Overall, the current research presents some important implications. First, we identified several behavioral phenotypes that were associated with older physical and cognitive age-gaps. These findings will help to narrow down the search for modifiable behavioral and psychological factors that can be targeted in future interventions to slow cognitive and physical aging. Next, our results pertaining to the differences in cognitive age-gaps between MCI and normal aging validated the use of cognitive age-gaps in the neurocognitive diagnostic context. Essentially, cognitive age-gaps can be used as a single metric to characterize cognitive health meaningfully and objectively. Such age-gaps can be easily understood and interpreted even among laypersons. This is in stark contrast to the conventional and cumbersome use of multiple normed z-scores, which may appear somewhat abstract to laypersons. For instance, it is difficult to imagine what it means to have an impaired test score of 1.5 standard deviations below the mean. If we could quantify the cognitive impairment in terms of age-gaps, it would certainly help the diagnosed individual understand their situation more meaningfully.

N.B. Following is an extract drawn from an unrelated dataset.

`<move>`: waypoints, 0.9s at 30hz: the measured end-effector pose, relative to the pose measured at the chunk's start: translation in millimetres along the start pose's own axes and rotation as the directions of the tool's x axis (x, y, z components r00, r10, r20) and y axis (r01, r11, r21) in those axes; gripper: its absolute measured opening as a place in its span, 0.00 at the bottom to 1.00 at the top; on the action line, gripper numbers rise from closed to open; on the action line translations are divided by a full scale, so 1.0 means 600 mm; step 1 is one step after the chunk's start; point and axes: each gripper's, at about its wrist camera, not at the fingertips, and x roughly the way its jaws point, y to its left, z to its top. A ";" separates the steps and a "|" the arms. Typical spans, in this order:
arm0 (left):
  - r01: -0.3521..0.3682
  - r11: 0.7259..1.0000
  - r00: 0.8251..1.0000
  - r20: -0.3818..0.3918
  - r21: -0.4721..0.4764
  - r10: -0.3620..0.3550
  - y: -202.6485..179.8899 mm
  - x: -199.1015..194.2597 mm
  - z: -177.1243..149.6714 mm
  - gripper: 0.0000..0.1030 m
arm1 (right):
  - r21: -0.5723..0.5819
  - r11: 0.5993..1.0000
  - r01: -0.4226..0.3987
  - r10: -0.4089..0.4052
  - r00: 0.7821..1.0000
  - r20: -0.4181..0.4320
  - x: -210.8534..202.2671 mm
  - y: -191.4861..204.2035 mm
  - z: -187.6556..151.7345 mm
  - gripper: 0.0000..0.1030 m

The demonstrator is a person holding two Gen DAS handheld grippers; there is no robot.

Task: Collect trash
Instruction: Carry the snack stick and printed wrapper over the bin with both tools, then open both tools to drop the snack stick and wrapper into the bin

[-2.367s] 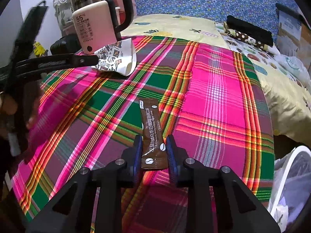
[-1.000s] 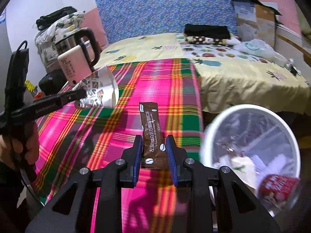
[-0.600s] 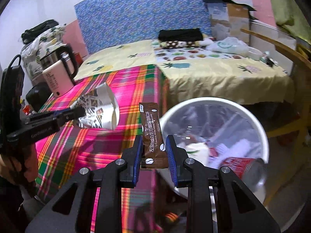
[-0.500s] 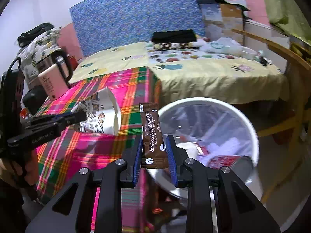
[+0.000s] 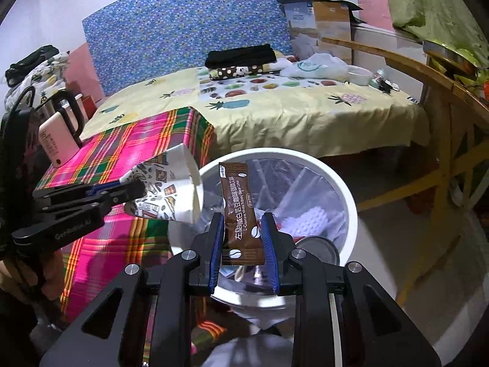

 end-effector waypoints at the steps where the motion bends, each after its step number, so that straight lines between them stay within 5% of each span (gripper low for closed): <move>1: 0.001 1.000 1.000 -0.006 0.002 -0.001 -0.004 0.006 0.000 0.14 | 0.000 1.000 0.004 -0.004 1.000 -0.003 0.002 -0.001 0.001 0.25; 15: 0.062 0.998 0.996 -0.071 0.016 -0.061 -0.036 0.065 0.006 0.15 | 0.000 0.998 0.058 -0.058 0.998 -0.010 0.015 -0.021 0.006 0.25; 17: 0.069 0.997 0.995 -0.071 0.022 -0.067 -0.040 0.064 0.005 0.26 | 0.002 0.998 0.055 -0.055 0.998 -0.007 0.011 -0.023 0.004 0.26; 19: 0.073 0.997 0.995 -0.062 0.015 -0.072 -0.040 0.060 0.005 0.54 | 0.009 0.999 0.053 -0.053 0.999 0.002 0.005 -0.027 0.002 0.26; 27: 0.067 0.998 0.997 -0.024 0.005 -0.067 -0.031 0.026 0.002 0.55 | 0.030 0.998 0.054 -0.054 0.998 0.023 -0.011 -0.026 0.000 0.26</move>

The current study is subjected to some limitations. First, we excluded a significant proportion of the participants (~ 11%) due to incomplete data. There may be a possible selection bias, as the excluded sample (mean age = 69.7; mean years of education = 13.1) was significantly (ps ≤ .003) older and less educated than the included sample (mean age = 67.6; mean years of education = 11.5). Second, the cross-sectional nature of the study does not permit one to determine the causal relationships between age-gaps and behavioral phenotypes. Third, all lifestyle-related phenotypes included in the current study were measured using self-reports, which can be relatively less accurate among older participants due to the age-related decline in recall abilities, particularly in MCI 48. Future studies may consider using wearables to track lifestyle-related outcomes, such as sleep and physical activity, more objectively.